Cornell chicken, marinated in vegetable oil, apple cider vinegar, poultry seasoning, lots of salt and an egg (http://ecommons.cornell.edu/bitstream/1813/2652/2/bbq.pdf ) was invented more than 60 years ago by a professor of animal science with the intent of getting people to eat more chicken instead of using them just to lay eggs. To this day, it remains is omnipresent at all manner of public gatherings in the Finger Lakes region, from country fairs to Boy Scout fund-raisers, VFW dinners, 4-H club outings and beyond.
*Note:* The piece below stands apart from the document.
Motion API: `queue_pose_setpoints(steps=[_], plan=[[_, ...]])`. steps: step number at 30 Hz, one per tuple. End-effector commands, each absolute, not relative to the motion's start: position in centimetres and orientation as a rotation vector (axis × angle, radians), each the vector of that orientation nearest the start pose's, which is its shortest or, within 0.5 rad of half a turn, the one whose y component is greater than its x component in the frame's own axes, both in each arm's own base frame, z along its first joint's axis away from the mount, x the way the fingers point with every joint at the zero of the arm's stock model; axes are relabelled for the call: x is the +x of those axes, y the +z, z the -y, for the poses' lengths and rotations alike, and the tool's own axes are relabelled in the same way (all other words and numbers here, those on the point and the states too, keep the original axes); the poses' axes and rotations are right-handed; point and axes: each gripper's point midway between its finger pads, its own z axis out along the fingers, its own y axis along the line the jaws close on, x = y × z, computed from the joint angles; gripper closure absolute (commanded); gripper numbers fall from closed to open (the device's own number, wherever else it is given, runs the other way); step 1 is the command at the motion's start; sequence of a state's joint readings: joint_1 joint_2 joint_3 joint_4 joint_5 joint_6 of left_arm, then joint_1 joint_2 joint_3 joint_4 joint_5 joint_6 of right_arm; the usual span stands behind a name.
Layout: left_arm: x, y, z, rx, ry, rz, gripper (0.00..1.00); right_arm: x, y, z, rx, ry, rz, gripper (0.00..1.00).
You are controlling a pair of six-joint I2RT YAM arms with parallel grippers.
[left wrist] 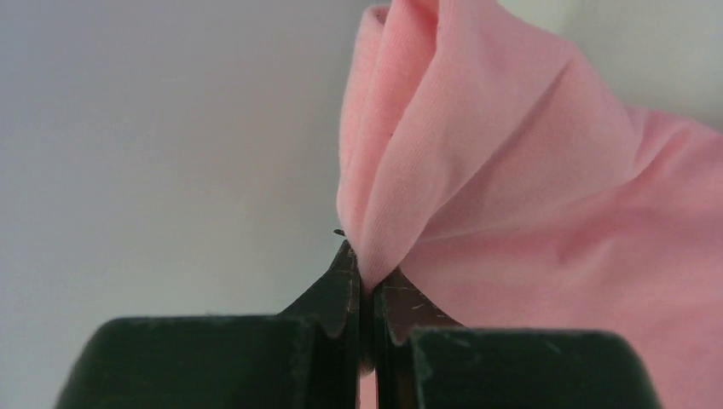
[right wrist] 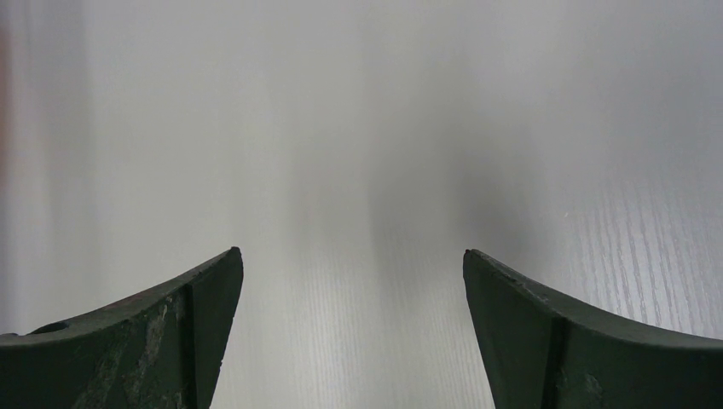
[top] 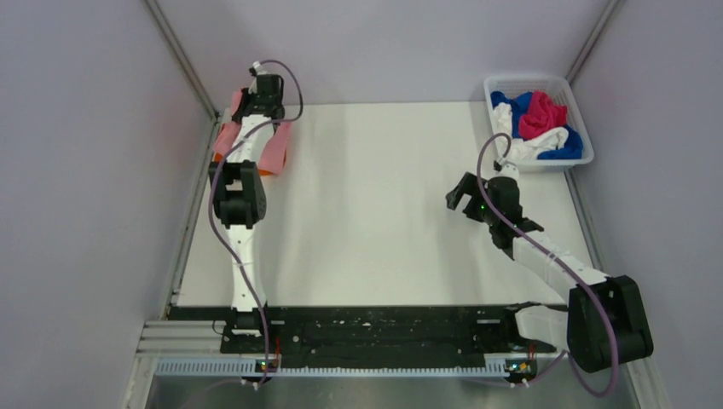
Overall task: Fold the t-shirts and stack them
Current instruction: Put the neatly folded tshirt into the corner of the board with the left arm, then reset both arms
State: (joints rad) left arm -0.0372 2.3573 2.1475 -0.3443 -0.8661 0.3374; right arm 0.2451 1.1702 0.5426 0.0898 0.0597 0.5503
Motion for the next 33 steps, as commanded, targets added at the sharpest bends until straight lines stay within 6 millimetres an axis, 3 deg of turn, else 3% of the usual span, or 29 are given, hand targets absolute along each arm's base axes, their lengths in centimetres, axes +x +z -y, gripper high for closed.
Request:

I had my first taste of Professor Baker's crispy, tangy barbecued chicken along with some Finger Lakes riesling on a picnic at Lake Owasco a gazillion years ago; here's my updated version of the original. I used split chicken breasts to even out the cooking time, but you could use a whole chicken, quartered, or even a couple of Cornish game hens, split. —wssmom
Test Kitchen Notes
Wssmom’s chicken really is finger-lickin’ good. I had never marinated in an aioli base before but I certainly will again and again—the 8-hour bath in aioli and vinegar renders a juicy tender chicken that stands up to grilling without any dryness. I thought that is might be very vinegary and/or herby, but it’s not, those are just subtle notes in what is very good grilled chicken. We tried both breasts and thighs, and also tried it both warm and cold. AND – I used the extra aioli to marinate a pork tenderloin which I also grilled. All variations were tender and delicious. This is a go-to recipe for the rest of the summer and beyond. —aargersi
whole organic chicken breasts, split so you have four nice-sized pieces
freshly ground pepper
serving fresh herb aioli marinade (above)
In This Recipe
For the fresh herb aioli
In a large bowl, preferably one that won't spin around, whisk together the egg yolk, lemon juice, and garlic. Add the grapeseed oil in few drops at a time (having a friend do this helps), whisking until it emulsifies. Continue to dribble in the oil, whisking away, until it's completely incorporated.
Put half the aioli in another bowl, saving the remainder for another use. To form a marinade, whisk in the vinegar to the aioli, add the herbs and add a tad more salt than you think necessary, about 1 teaspoon in my case.
For the Finger Lakes chicken
Liberally sprinkle the chicken breasts with freshly ground pepper, put them in a ziplock bag with the marinade, smush them so they are covered, and let marinate for at least 3 hours, or preferably overnight.
Grill, bone side down and covered, over medium heat for about 15 to 20 minutes, then turn and crank up the grill to high to finish, so that the skin gets nice and crispy.
Chill and bring along to your picnic—serve with some lovely, dry riesling.